Physically: because as we stress out, the muscles tighten up, our breathing tends to become shallower and more sporadic, depriving us from more vitalising oxygen that we could otherwise gain in abundance from slow and deep, relaxed abdominal breathing.
Psychologically: because physical tensing-up tends to contribute to dangerous psychological distress. Shallow, agitated chest breathing tends to translate to psychological stress and panic and a sense of helplessness as we feel our pain worsening. We may turn into increasingly embittered and hopeless pessimists.
We waste our time in condemning the messenger, rather than welcoming it for visiting us to warn us that there must be some underlying conditions, which we are unaware of and are too distracted to find and remedy because of our preoccupation with our hatred of pain.
A great inspiration when I started out as a yoga therapist 30 years ago was for me the internationally recognised Australian Dr Ainslie Meares, the author of some 30 books, including his bestseller Relief Without Drugs. He was one of the first psychiatrists who devised scientifically validated, successful management programs without drugs for chronic pain.
He treated people mainly through meditation, even when the pain inducing underlying conditions persisted for the rest of the lives of his patients.
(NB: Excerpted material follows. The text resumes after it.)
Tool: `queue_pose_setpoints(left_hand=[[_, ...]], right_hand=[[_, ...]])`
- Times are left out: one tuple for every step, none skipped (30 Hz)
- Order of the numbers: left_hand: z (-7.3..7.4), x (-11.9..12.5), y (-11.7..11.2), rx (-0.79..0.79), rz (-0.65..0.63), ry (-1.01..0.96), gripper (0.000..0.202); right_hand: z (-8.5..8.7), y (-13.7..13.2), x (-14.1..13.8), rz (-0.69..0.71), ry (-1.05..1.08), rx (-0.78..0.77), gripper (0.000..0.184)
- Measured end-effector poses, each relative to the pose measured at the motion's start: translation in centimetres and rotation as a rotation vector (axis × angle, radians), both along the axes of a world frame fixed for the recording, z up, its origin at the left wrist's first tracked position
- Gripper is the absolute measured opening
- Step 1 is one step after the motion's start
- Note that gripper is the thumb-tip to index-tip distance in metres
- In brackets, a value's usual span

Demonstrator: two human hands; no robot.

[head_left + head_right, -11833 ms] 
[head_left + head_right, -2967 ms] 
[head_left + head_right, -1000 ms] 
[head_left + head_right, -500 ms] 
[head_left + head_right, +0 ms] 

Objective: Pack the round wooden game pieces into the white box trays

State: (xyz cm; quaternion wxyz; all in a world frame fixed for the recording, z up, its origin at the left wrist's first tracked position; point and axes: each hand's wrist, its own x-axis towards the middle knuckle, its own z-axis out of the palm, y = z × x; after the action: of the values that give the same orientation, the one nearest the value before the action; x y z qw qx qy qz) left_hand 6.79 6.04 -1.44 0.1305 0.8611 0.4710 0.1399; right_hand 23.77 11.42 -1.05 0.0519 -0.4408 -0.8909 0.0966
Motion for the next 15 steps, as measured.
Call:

I became interested in his work, when through my own yoga practices, I learned how to successfully manage my chronic back pain, the chronicity of which is still with me and is likely to persist till my death. If I suspend my maintenance practices for days, I simply could not walk, because of the accumulation of crippling pain.
For 45 years I have been practising integral yoga: physical stretches, deep breathing and deep relaxation, core strengthening practices, meditation and the cultivating of my faith in the power of transcendental love and so on. I also add to these, mountain bike riding three times a week, swimming three times a week and splitting wood every day if I can. As long as I engage in such regular maintenance, I tend to feel pain-free, flexible, physically strong and emotionally cheerful.
I spent a month in a rehabilitation hospital a few years ago with aggravated back pain, a broken scapula and brain haemorrhage after I fell 4 metres from a roof onto the concrete balcony below, landing on my back.
The nurses in the hospital never stopped offering Panadol for my aches and pains and for those of my fellow patients, so I rewrote the ‘Roll Out The Barrel’ song for them and I cheekily made sure to sing it to every nurse who cared to listen:
‘The Panadol Panacea’
Roll out Panadol, we’ll have a barrel of fun,
Roll out Panadol, we’ll have the blues on the run!
Kill, kill, kill the pain, come on! Take more Panadol!
You’ll be an obedient droll, till you’re hooked on Panadol!
Ouch! No Panadol for me thanks, I’d rather keep on laughing
Through belly laugher, I’ll make my own endorphine,
Stronger than morphine, I’m think I’m hooked on laughing,
So let us all laugh together, for laughter is the best medicine!